Our study used a retrospective survey method to investigate the impacts of flood. As a result, recall bias and information bias could occur. However, because interviewers did not know who had PTSD or who had not at the time of interviewing, the recall bias and information bias, if any, may have occurred randomly.

Another limitation of our study is the fact that the diagnosis of PTSD was made using a questionnaire administered by interviewers. Although the interviewers received on-site supervision from psychologists, the diagnosis of PTSD may not be accurate. In view of this, all suspected cases were diagnosed as 'probable PTSD'.

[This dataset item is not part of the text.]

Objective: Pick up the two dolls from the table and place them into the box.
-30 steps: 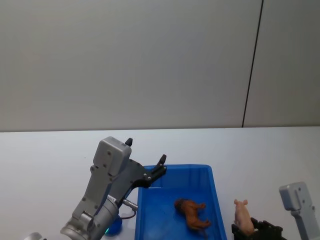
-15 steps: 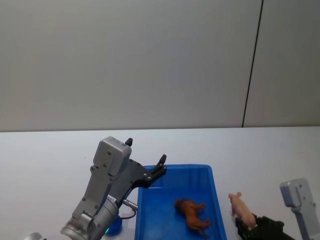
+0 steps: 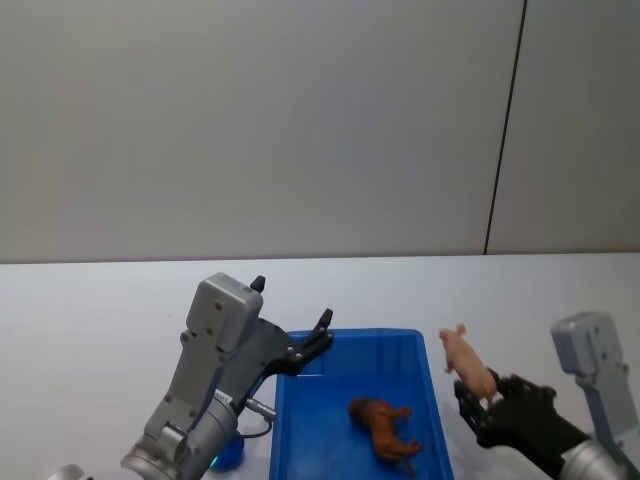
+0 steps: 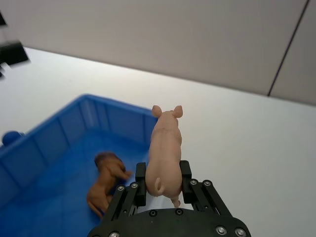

The potential predictive variable considered in our model was selected based on professional judgement as well as literature. Other variables, such as economic loss, property damage, and family history of mental illness were considered in some preliminary analyses of our data. However, since those variables were not found to be statistical significant in univariate analyses, we did not include them in the multivariable logistic regression analysis. Although our model has not been proved to be an optimal one, it is a practical and useful model for PTSD prediction at least for now. Its performance in other populations needs to be further investigated.

Conclusions

The risk score based predictive model for PTSD developed in this study has an acceptable predictive value with favourable applicability, and can be used to identify persons at risk of PTSD during floods.